First off, I understand that the policy my husband and I have isn't easy to do, nor is it a popular theory on how to have a happy relationship.
But you are right, neither of us take our arguments to our friends for just about any reason.
Let's be honest shall we?
For the most part, we aren't really looking for a "different perspective" when we run off to yak to our friends about an argument we've had with our SO. (significant other)
We want to vent. That's just a fancy word for bitching, complaining, griping, lamenting, ranting.....you get the picture.
And for the most part, we are trying to put the best possible spin on ourselves.
You can bet, that involves making the other person look wrong. If by chance that makes the target of our frustration look stupid, dumb, unreasonable, stubborn or just a plain idiot, so be it.
Truthfully, I have a ton of friends.
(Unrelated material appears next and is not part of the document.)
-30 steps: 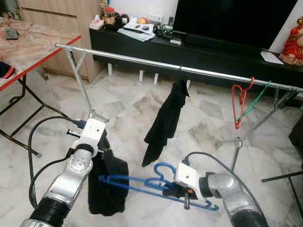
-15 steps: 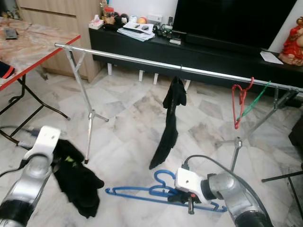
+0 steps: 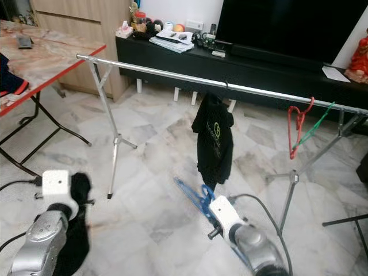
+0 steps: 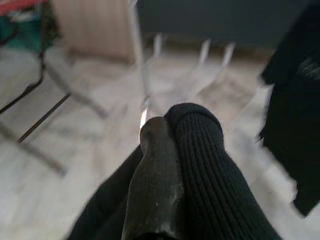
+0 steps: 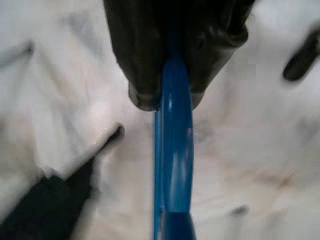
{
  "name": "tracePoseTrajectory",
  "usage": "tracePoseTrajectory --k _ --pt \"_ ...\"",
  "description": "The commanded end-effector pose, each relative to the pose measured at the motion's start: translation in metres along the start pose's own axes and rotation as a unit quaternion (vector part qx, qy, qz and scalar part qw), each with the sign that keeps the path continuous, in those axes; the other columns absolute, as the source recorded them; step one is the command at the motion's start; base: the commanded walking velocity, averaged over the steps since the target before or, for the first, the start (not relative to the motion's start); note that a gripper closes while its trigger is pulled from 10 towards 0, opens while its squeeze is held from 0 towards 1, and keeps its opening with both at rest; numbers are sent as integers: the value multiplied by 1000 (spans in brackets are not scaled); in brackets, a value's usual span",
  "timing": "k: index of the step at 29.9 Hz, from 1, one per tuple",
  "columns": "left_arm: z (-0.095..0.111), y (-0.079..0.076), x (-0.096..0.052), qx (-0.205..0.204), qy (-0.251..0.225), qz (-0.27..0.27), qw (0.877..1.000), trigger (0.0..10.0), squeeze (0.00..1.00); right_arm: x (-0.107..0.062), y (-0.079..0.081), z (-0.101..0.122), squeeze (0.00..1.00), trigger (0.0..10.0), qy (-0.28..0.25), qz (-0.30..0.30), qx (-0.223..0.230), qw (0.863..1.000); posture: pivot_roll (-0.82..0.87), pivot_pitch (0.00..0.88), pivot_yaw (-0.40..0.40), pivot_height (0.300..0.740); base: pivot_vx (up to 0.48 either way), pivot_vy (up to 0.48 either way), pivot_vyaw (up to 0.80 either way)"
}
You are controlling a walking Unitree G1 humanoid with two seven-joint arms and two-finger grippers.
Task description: Hang hanger
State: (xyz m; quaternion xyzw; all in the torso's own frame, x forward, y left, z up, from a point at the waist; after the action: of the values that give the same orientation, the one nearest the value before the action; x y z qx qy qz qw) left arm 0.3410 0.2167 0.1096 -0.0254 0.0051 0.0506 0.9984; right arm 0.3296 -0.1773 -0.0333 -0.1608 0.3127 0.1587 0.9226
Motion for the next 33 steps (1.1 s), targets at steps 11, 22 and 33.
tracePoseTrajectory --k 11,22,33 --pt "19 -15 -20 -50 -34 -47 997 10000 0 -21 17 -100 0 1843 101 -148 265 947 117 57 -73 740 0 0 0" --pt "17 -2 -32 -20 -32 -18 999 10000 0 -27 44 -121 0 10000 123 -129 287 941 136 36 -55 740 0 0 0" --pt "24 13 -53 -19 -63 9 998 10000 0 -27 45 -121 0 10000 113 -121 294 941 133 0 -42 740 0 0 0"
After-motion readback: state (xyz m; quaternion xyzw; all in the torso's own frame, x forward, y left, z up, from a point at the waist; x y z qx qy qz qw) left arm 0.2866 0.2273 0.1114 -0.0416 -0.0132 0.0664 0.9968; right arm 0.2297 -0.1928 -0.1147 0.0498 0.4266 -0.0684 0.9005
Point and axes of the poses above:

I consider many of them wise, and could go to any of them to seek their counsel about anything I want to talk about. But they don't really have the anwers to our argumments. What are they really going to say tht I don't already at least have an incling about already?
And if we get into a really big impasse, then the safest thing to do is seek professional help anyway.
Think about it. In my estimation, you're either having an argument about something minor, or yu are having a real issue relationship-wise.
If the argument is about minor shit, your friends don't care anyway. Or worse, they blow things out of proportion and you get more worked up and angry for nothing.
If it's a real issue....I mean, I can't say that speaking to your friends is always a bad thing, but if it's a deep issue that needs working out, you're better off going to someone trusted or a counselor anyway.
But simply going off and getting others involved, very often does more harm than good to a relationship.
I'm editing this to add, that I think it is equally a bad idea for a woman to go off bitching about her SO too.
The only way I can put it, is that when anyone gripes about the person they are comitted to, it somehow makes the person doing the griping look bad too.
My husband and i have very simply decided to either keep our mouths shut and work it out between ourselves, build each other up and speak of their good qualities, or go to counseling.
Works for us. Sorry if I came across harsh earlier. It seems so plain to me sometimes that i lose patience and come off cranky.